After bursting onto the pop scene seemingly out of nowhere, Billie Eilish has racked up accolade after accolade. After surging into the public eye with her debut Soundcloud single, “Ocean Eyes”, she became the first artist born in this millennium to score a number-one hit, then went on to win two academy awards for soundtracking two of the biggest franchises of the past seventy years: James Bond and Barbie. It is no surprise, then, that her third studio album, Hit Me Hard and Soft, shot to the top of the charts around the world (though was conspicuously blocked from the top spot in the US by several hastily-released variants of Taylor Swift’s The Tortured Poets’ Department). But can the album—by nature a collection of tracks, instead of the artfully selected single that graced the Academy Awards—live up to such roaring successes?

In many ways, the album is classic Eilish: she neatly sets all her ducks in a row with the first few tracks, creating continuations (some would say copies) of previous hits to tick off and shoot down. “Skinny”, the opener, is a ballad detailing Eilish's insecurities that tonally, thematically, and sonically is a clear sequel to her Oscar-winning "What Was I Made For?". "Chihiro"'s dreamy bedroom pop is a callback to her breakout "Ocean Eyes", and "The Diner" is "Bad Guy"'s successor, with muted power vocals and sudden cutoffs segueing into an electronic buildup.
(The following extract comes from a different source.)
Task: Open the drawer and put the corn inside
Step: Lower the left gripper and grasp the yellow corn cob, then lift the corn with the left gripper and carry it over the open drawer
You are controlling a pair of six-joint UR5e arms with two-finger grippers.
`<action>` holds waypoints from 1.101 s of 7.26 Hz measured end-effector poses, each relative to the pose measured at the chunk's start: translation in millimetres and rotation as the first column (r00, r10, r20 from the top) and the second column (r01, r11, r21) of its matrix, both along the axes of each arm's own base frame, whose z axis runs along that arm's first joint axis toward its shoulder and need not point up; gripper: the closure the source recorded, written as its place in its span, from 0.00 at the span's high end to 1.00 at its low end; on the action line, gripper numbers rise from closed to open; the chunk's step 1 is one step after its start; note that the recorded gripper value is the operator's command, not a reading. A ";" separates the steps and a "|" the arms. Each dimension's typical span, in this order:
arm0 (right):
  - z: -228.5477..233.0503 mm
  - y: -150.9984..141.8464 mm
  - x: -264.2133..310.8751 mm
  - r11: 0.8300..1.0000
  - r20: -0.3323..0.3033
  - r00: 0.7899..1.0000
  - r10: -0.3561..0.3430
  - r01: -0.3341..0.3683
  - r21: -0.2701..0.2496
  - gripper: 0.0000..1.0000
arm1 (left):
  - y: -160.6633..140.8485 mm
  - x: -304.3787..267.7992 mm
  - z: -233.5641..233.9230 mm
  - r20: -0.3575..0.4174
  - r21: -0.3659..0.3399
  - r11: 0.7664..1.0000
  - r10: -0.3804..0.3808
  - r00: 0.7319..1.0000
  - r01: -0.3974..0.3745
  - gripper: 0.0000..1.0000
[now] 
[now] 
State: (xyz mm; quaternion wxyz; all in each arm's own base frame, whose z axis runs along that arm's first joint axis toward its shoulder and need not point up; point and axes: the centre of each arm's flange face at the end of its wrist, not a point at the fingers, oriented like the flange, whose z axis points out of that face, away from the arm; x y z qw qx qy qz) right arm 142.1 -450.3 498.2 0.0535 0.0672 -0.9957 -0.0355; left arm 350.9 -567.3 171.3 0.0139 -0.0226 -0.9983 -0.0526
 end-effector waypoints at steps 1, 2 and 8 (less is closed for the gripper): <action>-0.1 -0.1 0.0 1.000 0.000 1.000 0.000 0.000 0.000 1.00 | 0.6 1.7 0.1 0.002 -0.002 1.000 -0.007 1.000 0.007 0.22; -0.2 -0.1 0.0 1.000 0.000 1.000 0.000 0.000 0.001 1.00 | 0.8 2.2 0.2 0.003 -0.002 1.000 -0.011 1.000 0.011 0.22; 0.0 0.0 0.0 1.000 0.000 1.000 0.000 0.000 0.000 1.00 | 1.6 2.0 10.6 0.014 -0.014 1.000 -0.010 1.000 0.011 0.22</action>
This isn’t a bad thing by any means: Eilish fans will delight in more of her signature sound, and casual listeners piqued by their trips to the cinema will be pleased to find more of the same to whet their whistle.

Much of the album’s punch is found in its oscillation between extremes. Hit Me Hard and Soft is an apt title: there are few better ways to describe an album that alternates between metallic pop and lonely-sounding piano ballads. The majority of the album treads on the softer side sonically, appealing perhaps to Eilish’s recent Oscar successes, but the content of these songs goes for the gut punch. "Wildflower", "The Greatest", and "L'Amour de Ma Vie" make a scathing three-track run of lovers expecting—and demanding—different degrees of devotion from their partners. Classic pop features of longing, regret, and jealousy towards ex-partners pepper these tracks liberally, creating a suffocating feeling of dread and despair that’s only heightened by sudden turns to electronic production towards the end of “Blue” and “L’Amour de Ma Vie”. “Ocean Eyes” was an apt name for Eilish’s debut, as is the dreamlike quality of the sinking Eilish that graces the album’s cover: these tracks make the listener feel as if they’re underwater, inexorably dragged away from the bright life of the surface.

The remaining songs on the album--a handful of moody electronic pop with the dead-pan delivery and synthetic backing tracks that made "Bad Guy '' such a hit—from the opposite end of the scale: sonically hard and lyrically soft. This collection of more upbeat songs are focused on acquiring a girl—it’s a good time to be a lesbian in Eilish’s world, and everyone else is along for the ride. “Lunch” is clearly the standout: after a long run of leaks and sneak performances, this is a fun track about getting stuck dumb by a crush—‘she’s the headlights, I’m the deer’ is a standout lyric—and the joys of oral sex. It’s destined to be a hit at parties and worm its way onto queer playlists next to Girl in Red and Chappell Roan. Yet there can lie a deep undertone of desperation to these tracks: Eilish perfects her muted wail in “The Diner '', a track which becomes far more disturbing as repeat listens reveal it to scrape the recesses of a stalker’s mind. Meanwhile, ‘Birds of a Feather’s'' backing tracks are bright and cheery, soaring like their title with light, airy vocals and breezy strings, yet the lyrics petitioning a lover to stay veer with alarming alacrity into the morbid: ‘I want you to stay[…]’til I rot away’ sings Eilish in the opening verse. These songs make perfectly delightful soundtracks to a sunny afternoon, yet allow the listener to engage more deeply with the subjects tackled should they choose to listen.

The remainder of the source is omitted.